Arbitration and diplomatic protection of investment
1. In the field of international business, private investment abroad has historically enjoyed the diplomatic protection of the State of its nationality. However, today it is considered that such protection does not provide foreign investors sufficient legal guarantees especially when they operate in countries with little legal or political stability or both.
2. However, diplomatic protection remains an essential instrument for the international protection of the individual, essentially in the field of human rights.
3. It is common for companies located abroad, when circumstances so warrant, to seek the protection (or assistance) of the diplomatic and consular missions of the country of origin of the company, or its owners, with regard to investment in the host nation. It should be noted, however, that there generally exist many treaties in this field incorporating direct methods of arbitration that a foreign company or investor can “trigger,” when the circumstances require, against the respective host State. But such treaties may also contain clauses that prevent resort to diplomatic protection.
4. In addition, it must be taken into account that the signatory states of the WTO and free trade agreements can go to arbitration based on procedures they establish. Another mechanism used for settling such disputes is that of the World Bank’s International Centre for Settlement of Investment Disputes.

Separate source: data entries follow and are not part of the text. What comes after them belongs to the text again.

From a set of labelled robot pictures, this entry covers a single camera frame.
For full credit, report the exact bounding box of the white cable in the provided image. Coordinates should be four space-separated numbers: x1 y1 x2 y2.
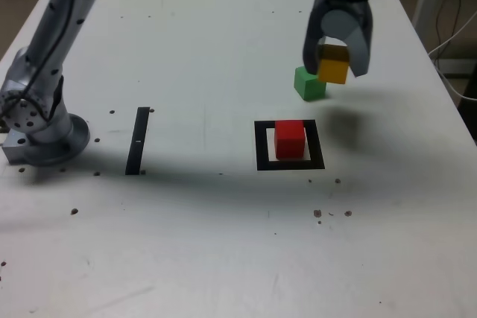
427 10 477 102

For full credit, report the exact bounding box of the black tape square outline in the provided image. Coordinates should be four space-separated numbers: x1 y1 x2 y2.
253 119 326 172

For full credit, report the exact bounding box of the black tape strip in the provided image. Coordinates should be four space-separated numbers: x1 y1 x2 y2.
124 106 151 177

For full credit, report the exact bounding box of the red cube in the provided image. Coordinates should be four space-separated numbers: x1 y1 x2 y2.
274 119 307 160

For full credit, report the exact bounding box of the yellow cube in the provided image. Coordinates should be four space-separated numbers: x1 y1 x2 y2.
316 44 351 85

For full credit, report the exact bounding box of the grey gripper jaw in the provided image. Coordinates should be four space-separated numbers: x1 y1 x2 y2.
301 0 328 76
321 0 374 78

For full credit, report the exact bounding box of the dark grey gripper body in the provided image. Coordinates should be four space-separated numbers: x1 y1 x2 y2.
315 0 373 14

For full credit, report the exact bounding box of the green cube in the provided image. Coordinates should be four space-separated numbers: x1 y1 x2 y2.
294 66 328 102

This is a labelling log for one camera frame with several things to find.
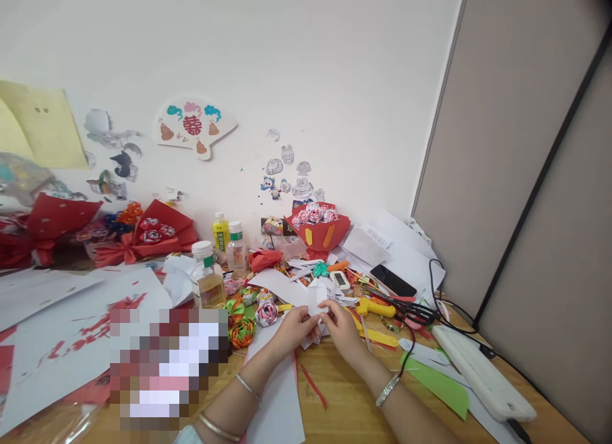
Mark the person's right hand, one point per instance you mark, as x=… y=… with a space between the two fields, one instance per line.
x=345 y=328

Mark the person's left hand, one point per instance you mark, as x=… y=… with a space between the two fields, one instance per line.
x=292 y=330

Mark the person's right fingers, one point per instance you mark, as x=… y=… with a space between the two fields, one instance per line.
x=329 y=306

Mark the person's left index finger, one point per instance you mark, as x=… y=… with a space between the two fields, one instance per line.
x=306 y=310

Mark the person's left thumb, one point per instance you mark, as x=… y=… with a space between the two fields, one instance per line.
x=310 y=321

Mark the person's right thumb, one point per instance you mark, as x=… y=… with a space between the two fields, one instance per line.
x=329 y=323

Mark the white paper piece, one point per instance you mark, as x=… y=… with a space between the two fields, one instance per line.
x=317 y=295

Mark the white digital timer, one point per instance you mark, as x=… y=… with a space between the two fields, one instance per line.
x=341 y=280

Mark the pink white paper rose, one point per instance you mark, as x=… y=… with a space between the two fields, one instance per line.
x=268 y=314

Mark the yellow glue gun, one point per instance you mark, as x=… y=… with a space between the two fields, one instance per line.
x=376 y=308

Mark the yellow paper strip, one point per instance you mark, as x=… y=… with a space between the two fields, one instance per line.
x=380 y=335

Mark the crumpled red paper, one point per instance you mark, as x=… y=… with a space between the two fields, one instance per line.
x=266 y=260

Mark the red paper strip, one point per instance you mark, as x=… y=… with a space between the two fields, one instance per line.
x=313 y=385

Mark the orange green paper rose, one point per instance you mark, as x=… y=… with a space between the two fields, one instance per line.
x=242 y=331

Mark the black smartphone with pink case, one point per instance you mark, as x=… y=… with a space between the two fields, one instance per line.
x=393 y=279

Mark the green orange paper flower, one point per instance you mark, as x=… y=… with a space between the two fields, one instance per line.
x=236 y=304

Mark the red bouquet of patterned paper roses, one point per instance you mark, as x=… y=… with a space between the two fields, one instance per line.
x=319 y=232

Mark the plain white paper sheet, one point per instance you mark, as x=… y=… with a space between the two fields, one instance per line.
x=275 y=396

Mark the black scissors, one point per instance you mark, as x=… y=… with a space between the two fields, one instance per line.
x=415 y=311

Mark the pile of white paper sheets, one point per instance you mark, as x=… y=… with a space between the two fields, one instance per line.
x=382 y=238

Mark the clear bottle with green label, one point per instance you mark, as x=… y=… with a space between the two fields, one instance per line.
x=236 y=251

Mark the clear bottle with yellow liquid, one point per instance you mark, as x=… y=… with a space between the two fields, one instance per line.
x=208 y=283

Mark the yellow capped green bottle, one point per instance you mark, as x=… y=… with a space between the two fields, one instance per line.
x=220 y=234

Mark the green paper piece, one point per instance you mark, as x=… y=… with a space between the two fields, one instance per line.
x=441 y=384

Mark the group of rabbit paper cutouts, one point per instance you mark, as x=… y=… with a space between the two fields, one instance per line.
x=292 y=176

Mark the white power strip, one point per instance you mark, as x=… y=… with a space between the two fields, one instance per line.
x=481 y=370

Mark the red bouquet with bow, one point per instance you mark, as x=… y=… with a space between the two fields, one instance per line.
x=154 y=238

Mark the blue and orange bead flowers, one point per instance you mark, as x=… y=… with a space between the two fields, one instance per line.
x=121 y=218

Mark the grey partition panel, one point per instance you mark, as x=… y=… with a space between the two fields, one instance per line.
x=526 y=186

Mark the white sheet with red scraps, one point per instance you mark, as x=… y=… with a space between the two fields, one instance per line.
x=62 y=320

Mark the group of cat paper cutouts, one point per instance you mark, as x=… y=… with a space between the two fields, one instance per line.
x=112 y=156

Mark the large red wrapped bouquet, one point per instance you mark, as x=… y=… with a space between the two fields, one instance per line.
x=52 y=219

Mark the yellow paper sheet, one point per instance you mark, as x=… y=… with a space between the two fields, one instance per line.
x=40 y=124

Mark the fan-shaped paper wall decoration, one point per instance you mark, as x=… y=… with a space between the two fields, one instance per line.
x=193 y=125

5. The requirements for the implementation of international action of diplomatic protection are:
a) Establishment of “the criterion of effective nationality.” A State cannot protect its national if it the national is guilty of wrongdoing. However, a State can make statements on behalf of companies holding the nationality of the applicant.
b) No action of a State shall be admissible if the individual has not previously exhausted all remedies provided by the laws of the State concerned.

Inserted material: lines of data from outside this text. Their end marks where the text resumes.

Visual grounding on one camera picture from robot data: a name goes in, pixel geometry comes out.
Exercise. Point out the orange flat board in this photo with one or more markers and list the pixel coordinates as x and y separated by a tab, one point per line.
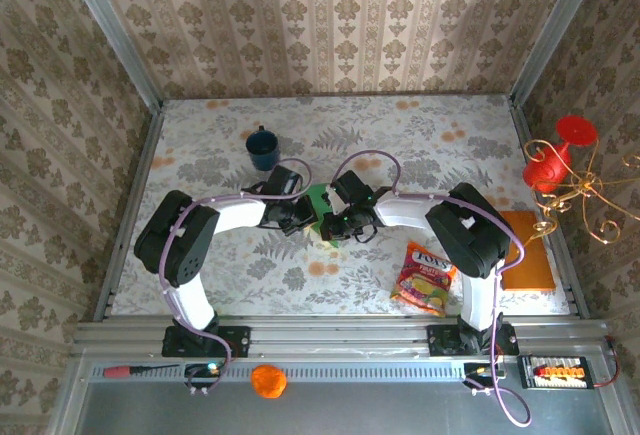
532	265

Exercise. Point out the green square paper sheet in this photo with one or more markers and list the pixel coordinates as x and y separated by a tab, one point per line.
317	192

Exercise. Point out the aluminium mounting rail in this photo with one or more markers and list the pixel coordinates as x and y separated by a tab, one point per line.
340	337

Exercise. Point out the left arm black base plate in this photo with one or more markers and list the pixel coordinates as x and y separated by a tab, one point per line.
235	342

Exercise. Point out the red plastic vase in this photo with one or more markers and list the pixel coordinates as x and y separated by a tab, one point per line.
550	165

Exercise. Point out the aluminium corner post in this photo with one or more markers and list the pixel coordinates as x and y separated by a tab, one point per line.
555	25
110	25

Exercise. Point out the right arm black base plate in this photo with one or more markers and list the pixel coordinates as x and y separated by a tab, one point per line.
442	342

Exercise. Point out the orange crumpled ball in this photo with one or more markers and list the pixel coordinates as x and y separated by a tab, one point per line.
269	381

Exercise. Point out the dark blue enamel mug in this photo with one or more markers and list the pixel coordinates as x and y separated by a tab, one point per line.
262	150

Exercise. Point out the Fox's fruit candy bag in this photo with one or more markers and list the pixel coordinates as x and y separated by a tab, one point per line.
425	277

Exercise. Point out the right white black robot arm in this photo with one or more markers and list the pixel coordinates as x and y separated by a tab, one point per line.
475	230

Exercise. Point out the small controller board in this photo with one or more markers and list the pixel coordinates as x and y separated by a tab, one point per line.
480	372
202	372

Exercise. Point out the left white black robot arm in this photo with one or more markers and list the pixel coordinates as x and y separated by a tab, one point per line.
175	240

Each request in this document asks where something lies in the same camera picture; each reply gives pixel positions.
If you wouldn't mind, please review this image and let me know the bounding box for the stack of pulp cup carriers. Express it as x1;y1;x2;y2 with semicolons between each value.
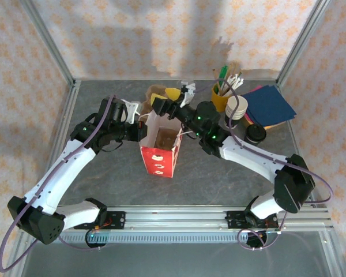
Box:
141;84;174;116

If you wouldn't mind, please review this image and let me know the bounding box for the red and white paper bag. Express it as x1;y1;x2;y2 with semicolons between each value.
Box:
137;110;193;179

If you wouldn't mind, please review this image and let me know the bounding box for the single black cup lid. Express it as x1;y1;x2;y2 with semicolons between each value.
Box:
245;123;268;143

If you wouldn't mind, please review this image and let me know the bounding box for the yellow utensil holder cup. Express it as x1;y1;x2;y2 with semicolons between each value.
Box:
210;83;232;113

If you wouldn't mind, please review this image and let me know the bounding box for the stack of paper cups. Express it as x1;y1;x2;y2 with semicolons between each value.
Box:
224;95;249;130

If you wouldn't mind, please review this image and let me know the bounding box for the wooden stirrer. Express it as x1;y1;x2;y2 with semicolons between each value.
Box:
226;62;235;87
229;63;240;87
212;68;221;95

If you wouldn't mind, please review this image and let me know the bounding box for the green straw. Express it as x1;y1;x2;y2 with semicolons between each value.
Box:
217;65;230;95

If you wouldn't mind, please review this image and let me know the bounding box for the navy napkin stack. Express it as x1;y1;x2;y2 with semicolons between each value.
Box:
240;85;297;125

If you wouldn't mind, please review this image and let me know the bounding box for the tan napkin stack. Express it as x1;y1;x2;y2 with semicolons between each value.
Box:
262;119;288;133

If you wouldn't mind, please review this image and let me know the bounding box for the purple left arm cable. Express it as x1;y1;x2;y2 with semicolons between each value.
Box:
0;95;118;274

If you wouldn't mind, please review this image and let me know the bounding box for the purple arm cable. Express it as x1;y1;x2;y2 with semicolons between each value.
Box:
193;78;334;251
0;95;118;274

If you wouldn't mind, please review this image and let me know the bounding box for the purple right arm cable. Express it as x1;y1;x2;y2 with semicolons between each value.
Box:
193;78;334;251

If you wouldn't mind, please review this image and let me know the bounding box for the aluminium side table rail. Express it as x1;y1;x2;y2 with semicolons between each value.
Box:
40;80;82;208
276;81;318;208

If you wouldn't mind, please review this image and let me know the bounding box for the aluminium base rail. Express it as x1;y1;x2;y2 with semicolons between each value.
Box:
57;205;334;231

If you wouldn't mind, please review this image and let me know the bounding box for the aluminium corner post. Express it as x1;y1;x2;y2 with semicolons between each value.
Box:
19;0;77;87
276;0;331;84

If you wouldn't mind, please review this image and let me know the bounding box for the grey slotted cable duct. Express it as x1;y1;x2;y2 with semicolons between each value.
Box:
60;232;249;244

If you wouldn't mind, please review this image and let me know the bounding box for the black round cable port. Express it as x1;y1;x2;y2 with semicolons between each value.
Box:
246;230;268;249
85;230;108;249

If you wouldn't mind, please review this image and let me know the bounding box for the aluminium frame leg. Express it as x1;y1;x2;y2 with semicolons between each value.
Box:
2;242;28;277
319;230;345;277

c) An act that harms the compatriot should be unlawful in relation to international law (denial of justice, unjustified delay in its administration, or judgment against the law). Furthermore, another condition is the “right conduct” (“clean hands”) by the compatriot, i.e., the compatriot has not caused by his own behaviour the alleged damage.

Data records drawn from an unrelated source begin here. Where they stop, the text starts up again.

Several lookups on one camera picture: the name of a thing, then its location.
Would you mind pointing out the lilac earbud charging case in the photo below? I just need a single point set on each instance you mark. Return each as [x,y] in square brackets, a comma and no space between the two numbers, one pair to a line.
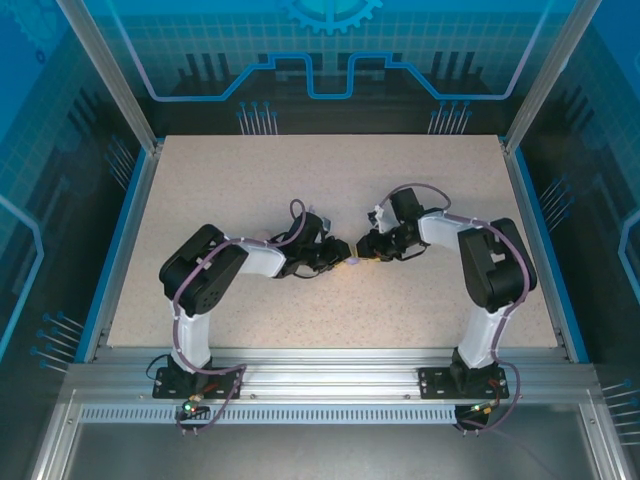
[353,259]

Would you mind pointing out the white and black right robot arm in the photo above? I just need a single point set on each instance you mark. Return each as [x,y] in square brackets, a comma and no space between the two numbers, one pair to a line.
[482,340]

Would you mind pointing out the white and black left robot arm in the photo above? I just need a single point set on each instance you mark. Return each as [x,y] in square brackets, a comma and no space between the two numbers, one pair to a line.
[192,340]

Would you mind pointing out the blue table edge strip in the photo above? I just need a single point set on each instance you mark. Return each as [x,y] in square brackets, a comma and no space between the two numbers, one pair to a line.
[542,225]
[123,225]

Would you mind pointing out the power connector with green light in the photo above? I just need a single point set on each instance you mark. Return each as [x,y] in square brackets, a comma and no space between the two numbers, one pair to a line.
[192,407]
[482,409]

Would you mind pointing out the grey metal shelf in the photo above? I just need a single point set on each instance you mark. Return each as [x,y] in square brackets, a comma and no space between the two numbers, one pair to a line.
[320,455]

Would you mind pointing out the aluminium mounting rail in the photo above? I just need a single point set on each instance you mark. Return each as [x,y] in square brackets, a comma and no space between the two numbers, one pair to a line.
[325,375]

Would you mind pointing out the aluminium side frame rail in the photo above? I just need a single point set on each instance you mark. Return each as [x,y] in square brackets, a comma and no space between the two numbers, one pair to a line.
[529,225]
[135,225]

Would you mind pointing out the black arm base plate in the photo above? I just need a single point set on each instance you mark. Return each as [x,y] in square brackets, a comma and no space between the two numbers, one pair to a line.
[217,394]
[432,385]

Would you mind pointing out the aluminium frame post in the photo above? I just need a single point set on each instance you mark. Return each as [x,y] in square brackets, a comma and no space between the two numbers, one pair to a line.
[551,75]
[112,75]

6. With regard to commercial arbitration, it is evident that with rising frequency it is gaining ground as a flexible, fast, reliable and effective resolution of commercial disputes. Progress is evident in this field, especially in the Americas, where arbitration features within the constitution of several countries, through the incorporation of universal and regional treaties relating to arbitration and by the adoption of new laws or reform of existing laws that govern them.
7. This evolutionary process has been instrumental to the point that virtually all Latin American countries have conducted or have gone to international arbitration.
8. The major legal barriers that have traditionally prevented arbitration from becoming the most effective to resolve international commercial disputes in Latin America have now been suppressed. The process has finally found a solution consonant with the legal bodies of countries around the world, especially those most familiar with the practice of this effective dispute settlement procedure.